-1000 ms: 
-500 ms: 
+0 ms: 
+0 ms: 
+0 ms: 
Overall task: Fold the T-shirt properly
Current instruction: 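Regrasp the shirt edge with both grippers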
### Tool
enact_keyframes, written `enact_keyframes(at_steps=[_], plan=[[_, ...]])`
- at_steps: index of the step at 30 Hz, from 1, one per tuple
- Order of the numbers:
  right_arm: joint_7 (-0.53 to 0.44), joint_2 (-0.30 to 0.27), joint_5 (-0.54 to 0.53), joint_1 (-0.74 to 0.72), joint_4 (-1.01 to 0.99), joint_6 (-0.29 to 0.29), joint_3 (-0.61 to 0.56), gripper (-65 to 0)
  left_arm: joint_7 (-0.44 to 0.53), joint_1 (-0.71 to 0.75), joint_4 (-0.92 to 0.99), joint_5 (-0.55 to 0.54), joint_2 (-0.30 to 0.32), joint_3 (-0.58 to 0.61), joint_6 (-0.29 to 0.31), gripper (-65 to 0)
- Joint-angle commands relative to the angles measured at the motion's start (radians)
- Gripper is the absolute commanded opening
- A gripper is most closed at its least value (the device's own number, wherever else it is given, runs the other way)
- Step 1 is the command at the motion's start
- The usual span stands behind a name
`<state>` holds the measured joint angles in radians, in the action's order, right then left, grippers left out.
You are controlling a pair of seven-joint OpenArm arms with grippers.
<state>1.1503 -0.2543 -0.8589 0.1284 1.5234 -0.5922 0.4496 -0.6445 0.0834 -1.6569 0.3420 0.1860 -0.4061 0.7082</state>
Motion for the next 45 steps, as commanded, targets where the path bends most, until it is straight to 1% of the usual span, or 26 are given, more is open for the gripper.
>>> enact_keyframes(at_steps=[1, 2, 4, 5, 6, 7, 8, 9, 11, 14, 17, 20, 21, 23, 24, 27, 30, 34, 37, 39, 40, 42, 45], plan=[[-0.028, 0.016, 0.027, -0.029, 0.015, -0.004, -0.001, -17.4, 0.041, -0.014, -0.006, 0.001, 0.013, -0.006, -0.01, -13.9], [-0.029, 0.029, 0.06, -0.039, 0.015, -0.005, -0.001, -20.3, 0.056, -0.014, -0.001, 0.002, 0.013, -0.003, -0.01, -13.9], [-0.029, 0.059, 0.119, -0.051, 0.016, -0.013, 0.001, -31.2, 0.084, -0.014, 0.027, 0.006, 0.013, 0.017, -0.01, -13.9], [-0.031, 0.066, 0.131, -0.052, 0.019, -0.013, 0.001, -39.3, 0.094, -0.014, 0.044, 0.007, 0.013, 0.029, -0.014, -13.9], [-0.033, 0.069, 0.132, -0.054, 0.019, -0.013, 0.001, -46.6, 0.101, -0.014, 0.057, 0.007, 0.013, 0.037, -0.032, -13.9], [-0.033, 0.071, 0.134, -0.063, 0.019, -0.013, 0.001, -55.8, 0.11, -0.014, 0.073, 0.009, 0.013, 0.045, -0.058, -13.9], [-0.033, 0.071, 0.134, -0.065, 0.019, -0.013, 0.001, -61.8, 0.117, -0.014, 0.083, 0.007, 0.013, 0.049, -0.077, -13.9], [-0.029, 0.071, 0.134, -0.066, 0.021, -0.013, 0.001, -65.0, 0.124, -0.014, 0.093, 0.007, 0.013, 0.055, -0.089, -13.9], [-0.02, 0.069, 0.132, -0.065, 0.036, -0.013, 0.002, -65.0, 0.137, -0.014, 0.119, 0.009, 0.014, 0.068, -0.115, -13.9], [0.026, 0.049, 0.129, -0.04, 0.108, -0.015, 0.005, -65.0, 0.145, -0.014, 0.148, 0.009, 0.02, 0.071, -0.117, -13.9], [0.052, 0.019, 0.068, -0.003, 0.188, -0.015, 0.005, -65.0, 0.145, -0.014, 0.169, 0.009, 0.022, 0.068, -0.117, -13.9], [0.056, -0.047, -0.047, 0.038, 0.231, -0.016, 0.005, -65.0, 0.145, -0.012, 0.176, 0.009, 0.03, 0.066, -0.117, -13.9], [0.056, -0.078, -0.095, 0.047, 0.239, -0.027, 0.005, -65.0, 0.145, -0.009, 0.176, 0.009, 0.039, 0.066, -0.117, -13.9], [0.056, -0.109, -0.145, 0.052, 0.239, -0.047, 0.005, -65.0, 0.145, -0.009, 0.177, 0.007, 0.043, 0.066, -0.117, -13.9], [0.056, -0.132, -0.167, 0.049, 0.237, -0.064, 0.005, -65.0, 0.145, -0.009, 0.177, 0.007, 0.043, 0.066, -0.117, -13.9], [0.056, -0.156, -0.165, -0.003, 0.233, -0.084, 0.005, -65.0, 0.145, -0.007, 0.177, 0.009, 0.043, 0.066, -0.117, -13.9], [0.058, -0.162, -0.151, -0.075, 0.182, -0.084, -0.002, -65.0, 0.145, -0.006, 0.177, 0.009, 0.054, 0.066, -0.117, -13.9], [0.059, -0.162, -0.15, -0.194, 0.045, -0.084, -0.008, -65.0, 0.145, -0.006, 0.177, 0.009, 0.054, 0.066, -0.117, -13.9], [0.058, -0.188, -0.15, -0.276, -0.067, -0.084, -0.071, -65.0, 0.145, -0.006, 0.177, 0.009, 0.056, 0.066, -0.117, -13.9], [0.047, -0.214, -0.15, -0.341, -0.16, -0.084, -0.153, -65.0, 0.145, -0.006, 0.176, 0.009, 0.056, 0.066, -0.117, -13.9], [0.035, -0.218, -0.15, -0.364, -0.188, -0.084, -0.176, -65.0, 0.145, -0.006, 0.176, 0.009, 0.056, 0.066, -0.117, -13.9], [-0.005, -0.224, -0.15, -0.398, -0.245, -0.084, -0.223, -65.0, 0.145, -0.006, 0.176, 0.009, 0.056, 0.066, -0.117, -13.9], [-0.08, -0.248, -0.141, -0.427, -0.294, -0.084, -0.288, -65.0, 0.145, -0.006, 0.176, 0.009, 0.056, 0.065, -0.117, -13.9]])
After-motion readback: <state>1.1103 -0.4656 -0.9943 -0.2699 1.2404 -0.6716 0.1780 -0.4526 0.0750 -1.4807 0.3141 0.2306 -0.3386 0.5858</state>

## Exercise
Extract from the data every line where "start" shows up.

## Output for this exercise
- Joint-angle commands relative to the angles measured at the motion's start (radians)
- Step 1 is the command at the motion's start

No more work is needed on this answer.